§ **Work instructions**: Produce a faithful copy of the data, one that leaves out the pictures.

***** Stored data

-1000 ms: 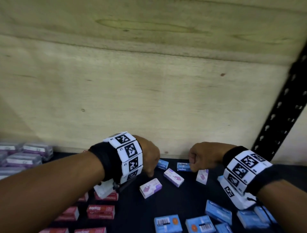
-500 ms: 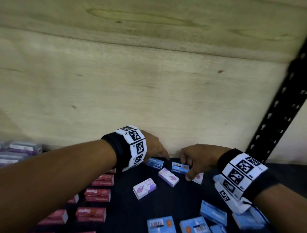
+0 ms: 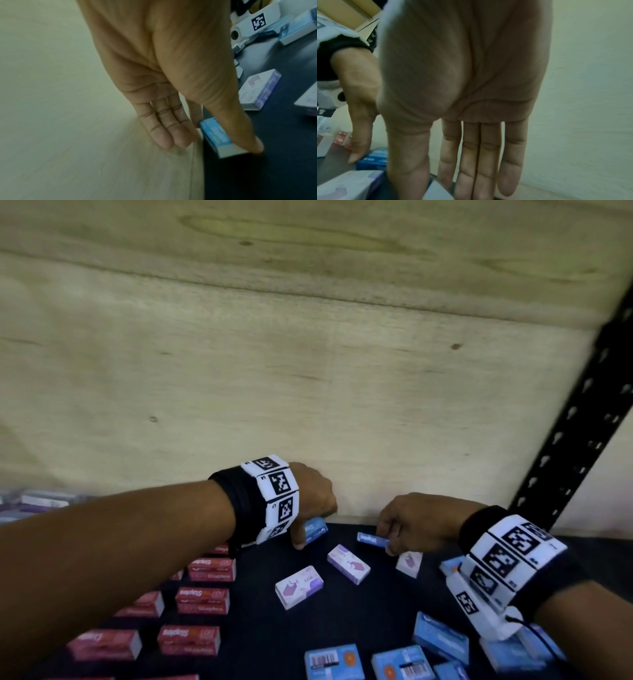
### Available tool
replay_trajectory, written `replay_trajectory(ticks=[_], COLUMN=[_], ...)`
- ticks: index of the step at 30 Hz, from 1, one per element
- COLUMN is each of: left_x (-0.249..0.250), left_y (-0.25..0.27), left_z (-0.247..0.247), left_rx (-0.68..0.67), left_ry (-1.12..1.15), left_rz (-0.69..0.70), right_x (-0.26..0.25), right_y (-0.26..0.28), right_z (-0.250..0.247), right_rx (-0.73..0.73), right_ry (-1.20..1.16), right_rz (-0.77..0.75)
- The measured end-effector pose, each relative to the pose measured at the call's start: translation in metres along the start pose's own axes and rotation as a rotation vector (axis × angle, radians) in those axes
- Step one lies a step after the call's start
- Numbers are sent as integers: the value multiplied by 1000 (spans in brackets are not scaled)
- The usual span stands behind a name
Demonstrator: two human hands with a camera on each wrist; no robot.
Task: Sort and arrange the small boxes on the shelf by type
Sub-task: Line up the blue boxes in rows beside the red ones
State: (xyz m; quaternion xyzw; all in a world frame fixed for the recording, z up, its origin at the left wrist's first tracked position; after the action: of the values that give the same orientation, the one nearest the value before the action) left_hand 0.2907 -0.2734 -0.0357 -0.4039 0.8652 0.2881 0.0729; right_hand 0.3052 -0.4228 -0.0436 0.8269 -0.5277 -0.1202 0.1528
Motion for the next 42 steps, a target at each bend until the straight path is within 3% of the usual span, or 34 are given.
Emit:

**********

§ **Exercise solution**:
-1000 ms: 
-500 ms: 
+0 ms: 
### Available tool
replay_trajectory, written `replay_trajectory(ticks=[_], COLUMN=[_], ...)`
- ticks: index of the step at 30 Hz, from 1, one per element
- COLUMN is each of: left_x (-0.249..0.250), left_y (-0.25..0.27), left_z (-0.247..0.247), left_rx (-0.68..0.67), left_ry (-1.12..1.15), left_rz (-0.69..0.70), right_x (-0.26..0.25), right_y (-0.26..0.28), right_z (-0.250..0.247), right_rx (-0.73..0.73), right_ry (-1.20..1.16), right_rz (-0.77..0.75)
- The measured end-effector pose, each relative to the pose measured at the call's start: translation in metres along the start pose's own axes and rotation as a rotation vector (axis × angle, radians) in those axes
- Step one lies a step after the call's start
- Numbers are sent as integers: the value multiplied by 1000 (spans in brackets are not scaled)
- The usual span stands behind a name
Demonstrator: two human hands with a camera on each wrist; no robot.
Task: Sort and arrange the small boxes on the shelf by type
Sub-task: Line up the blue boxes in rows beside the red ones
State: (xyz m; quaternion xyzw; all in a world frame fixed for the recording, z up, its origin at the left wrist's first tracked position; after the action: of the values that give the same orientation, the one nearest the value before the action) left_hand 0.2907 -0.2734 -0.0357 -0.4039 0.8652 0.2881 0.0729; right_hand 0.3052 -0.4228 -0.0436 0.8269 -0.5277 -0.1202 0.1528
Motion for the next 42 steps, a target at each bend until the straight path is within 3% of the usual span, or 34 are given.
Emit:

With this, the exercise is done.